++++ Information provided ++++

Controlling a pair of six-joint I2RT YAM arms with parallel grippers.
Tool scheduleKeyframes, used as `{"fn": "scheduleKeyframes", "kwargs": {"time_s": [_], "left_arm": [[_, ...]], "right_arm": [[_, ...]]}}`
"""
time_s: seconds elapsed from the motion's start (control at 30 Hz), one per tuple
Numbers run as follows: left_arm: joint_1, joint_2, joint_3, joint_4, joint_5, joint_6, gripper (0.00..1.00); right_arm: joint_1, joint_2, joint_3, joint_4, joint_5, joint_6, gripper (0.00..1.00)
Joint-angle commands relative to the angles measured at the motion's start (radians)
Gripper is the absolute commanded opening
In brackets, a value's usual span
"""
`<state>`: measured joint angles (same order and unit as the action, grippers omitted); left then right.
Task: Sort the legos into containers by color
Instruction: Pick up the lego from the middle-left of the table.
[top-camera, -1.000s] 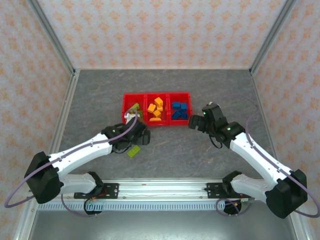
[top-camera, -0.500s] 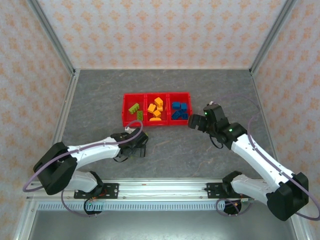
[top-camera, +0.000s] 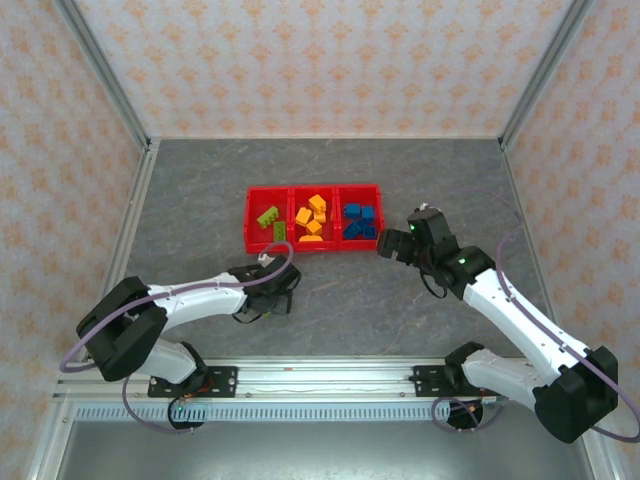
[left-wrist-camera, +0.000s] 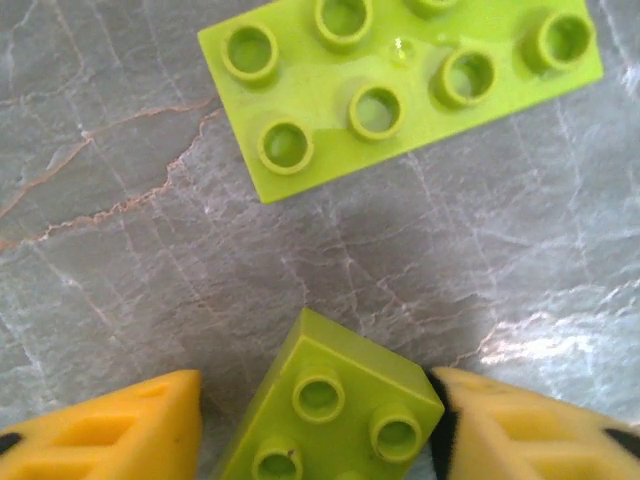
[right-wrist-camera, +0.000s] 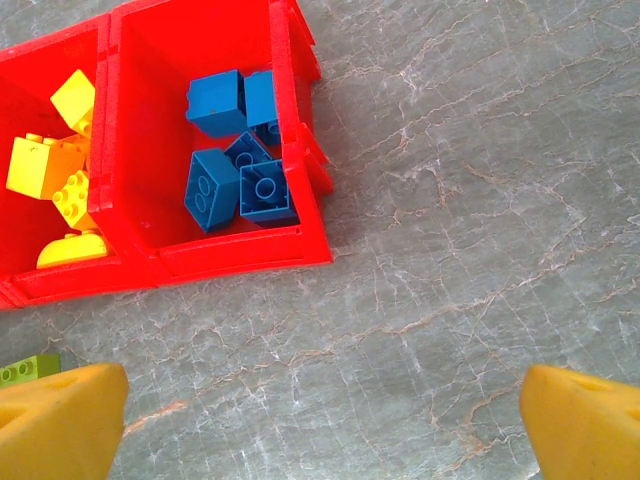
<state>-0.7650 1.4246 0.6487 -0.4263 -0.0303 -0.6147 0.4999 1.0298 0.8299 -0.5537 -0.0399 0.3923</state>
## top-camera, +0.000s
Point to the long blue lego brick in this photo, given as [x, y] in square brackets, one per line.
[353, 230]

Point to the aluminium lower frame post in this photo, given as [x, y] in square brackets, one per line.
[52, 440]
[606, 465]

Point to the aluminium frame post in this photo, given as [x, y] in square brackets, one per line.
[606, 465]
[541, 75]
[105, 75]
[52, 440]

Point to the aluminium side rail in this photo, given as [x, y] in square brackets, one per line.
[125, 250]
[535, 250]

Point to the grey metal lower shelf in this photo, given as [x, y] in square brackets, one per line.
[325, 450]

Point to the large orange lego brick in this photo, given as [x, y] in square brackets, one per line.
[310, 238]

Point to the aluminium front rail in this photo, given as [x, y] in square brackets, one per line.
[325, 375]

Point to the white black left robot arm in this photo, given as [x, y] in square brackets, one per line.
[200, 300]

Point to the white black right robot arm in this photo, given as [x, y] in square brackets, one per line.
[525, 325]

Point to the dark green lego brick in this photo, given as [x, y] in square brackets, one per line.
[279, 229]

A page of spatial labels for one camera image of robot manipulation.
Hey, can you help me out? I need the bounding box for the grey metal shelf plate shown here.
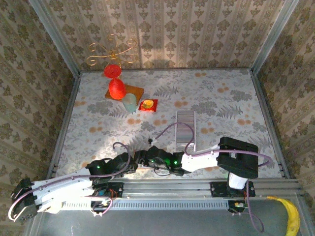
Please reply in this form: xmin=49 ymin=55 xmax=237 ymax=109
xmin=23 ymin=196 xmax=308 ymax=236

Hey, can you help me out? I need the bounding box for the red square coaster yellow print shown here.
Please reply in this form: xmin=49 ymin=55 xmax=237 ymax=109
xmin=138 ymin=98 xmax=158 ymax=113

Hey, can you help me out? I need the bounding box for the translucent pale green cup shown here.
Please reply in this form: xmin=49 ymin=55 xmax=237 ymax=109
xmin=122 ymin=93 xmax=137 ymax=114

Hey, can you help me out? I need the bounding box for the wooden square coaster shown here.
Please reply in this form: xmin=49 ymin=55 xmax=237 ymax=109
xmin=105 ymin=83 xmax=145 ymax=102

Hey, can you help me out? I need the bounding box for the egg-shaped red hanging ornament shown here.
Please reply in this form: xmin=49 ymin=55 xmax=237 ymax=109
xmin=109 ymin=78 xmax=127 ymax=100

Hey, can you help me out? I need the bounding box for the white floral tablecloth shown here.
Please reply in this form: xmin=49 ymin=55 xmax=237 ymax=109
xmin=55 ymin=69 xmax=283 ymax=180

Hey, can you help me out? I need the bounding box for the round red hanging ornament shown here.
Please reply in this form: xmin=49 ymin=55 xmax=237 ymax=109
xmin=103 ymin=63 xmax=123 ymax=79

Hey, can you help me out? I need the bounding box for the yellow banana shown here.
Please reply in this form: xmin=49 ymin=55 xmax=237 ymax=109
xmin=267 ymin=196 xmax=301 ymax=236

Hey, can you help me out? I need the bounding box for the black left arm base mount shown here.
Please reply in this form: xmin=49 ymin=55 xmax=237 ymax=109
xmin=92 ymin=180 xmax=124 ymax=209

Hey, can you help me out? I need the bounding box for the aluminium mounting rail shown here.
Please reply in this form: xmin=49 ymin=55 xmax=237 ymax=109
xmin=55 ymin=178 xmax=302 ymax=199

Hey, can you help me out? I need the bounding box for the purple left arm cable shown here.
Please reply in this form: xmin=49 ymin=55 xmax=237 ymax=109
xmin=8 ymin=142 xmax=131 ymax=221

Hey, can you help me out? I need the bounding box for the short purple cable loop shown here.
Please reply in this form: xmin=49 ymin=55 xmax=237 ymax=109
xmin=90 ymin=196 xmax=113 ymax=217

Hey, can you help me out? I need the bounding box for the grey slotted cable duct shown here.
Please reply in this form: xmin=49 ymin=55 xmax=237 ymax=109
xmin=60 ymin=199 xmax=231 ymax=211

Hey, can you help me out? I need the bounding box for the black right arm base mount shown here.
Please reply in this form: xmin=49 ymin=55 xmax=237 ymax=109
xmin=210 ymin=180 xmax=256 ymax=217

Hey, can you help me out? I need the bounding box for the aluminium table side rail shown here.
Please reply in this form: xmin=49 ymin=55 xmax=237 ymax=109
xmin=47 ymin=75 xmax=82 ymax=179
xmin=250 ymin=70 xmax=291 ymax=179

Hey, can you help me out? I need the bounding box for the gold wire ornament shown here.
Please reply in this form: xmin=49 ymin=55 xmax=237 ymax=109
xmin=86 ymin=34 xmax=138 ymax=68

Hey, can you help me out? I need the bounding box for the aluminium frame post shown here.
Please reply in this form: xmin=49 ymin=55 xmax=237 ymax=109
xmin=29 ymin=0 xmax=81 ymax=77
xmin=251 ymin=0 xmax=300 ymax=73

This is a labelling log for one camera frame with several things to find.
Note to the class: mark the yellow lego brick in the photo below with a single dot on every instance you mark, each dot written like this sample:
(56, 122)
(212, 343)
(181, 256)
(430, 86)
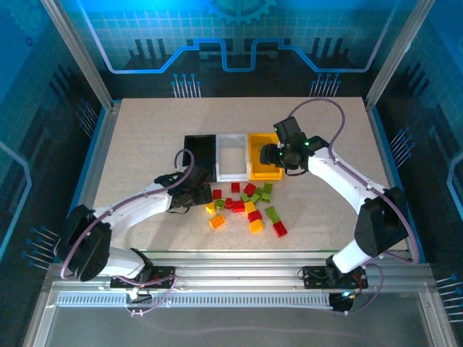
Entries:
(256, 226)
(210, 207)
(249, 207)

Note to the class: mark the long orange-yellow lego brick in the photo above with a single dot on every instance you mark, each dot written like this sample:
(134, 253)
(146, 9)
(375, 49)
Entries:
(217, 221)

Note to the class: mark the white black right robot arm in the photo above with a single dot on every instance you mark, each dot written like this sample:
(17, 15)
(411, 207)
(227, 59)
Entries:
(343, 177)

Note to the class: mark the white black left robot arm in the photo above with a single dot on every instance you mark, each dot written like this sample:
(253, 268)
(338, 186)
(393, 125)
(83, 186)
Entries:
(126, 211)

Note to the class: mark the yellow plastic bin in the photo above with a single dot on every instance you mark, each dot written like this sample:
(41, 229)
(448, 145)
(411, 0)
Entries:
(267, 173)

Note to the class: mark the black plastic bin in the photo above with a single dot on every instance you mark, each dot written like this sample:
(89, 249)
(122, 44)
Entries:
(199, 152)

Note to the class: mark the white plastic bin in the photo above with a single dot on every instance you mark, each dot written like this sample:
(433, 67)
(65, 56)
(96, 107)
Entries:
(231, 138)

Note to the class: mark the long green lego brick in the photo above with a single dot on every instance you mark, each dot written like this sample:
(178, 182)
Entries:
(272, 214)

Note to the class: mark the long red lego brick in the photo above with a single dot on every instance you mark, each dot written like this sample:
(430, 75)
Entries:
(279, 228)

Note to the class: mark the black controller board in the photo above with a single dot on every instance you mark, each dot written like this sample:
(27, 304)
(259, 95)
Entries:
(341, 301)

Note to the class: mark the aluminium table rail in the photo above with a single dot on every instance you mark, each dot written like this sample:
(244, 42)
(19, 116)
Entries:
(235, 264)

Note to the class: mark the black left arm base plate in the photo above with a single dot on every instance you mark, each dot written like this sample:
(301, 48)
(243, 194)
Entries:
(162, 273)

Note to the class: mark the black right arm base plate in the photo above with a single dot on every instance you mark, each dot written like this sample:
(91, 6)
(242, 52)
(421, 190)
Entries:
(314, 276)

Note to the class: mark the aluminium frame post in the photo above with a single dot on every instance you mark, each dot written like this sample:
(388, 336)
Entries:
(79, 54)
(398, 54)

++++

Lines before the one containing "Note to the class: mark the black controller" are not wanted; please set down that line and every line after it through the end of the material, exactly.

Note to the class: mark the black controller board in the photo above with a single dot on every instance you mark, each dot written like this sample:
(27, 304)
(259, 95)
Entries:
(341, 301)

Note to the class: mark the aluminium table rail in the photo above with a single dot on every instance you mark, each dot written like this sample:
(244, 42)
(19, 116)
Entries:
(235, 264)

Note to the class: mark the black left arm base plate in the photo above with a single dot on every instance you mark, each dot written like this sample:
(301, 48)
(243, 194)
Entries:
(162, 273)

Note to the class: mark the black right arm base plate in the photo above with a single dot on every instance you mark, each dot written like this sample:
(91, 6)
(242, 52)
(421, 190)
Entries:
(314, 276)

Note to the class: mark the aluminium frame post in the photo above with a single dot on every instance you mark, each dot written like this sample:
(388, 336)
Entries:
(79, 54)
(398, 54)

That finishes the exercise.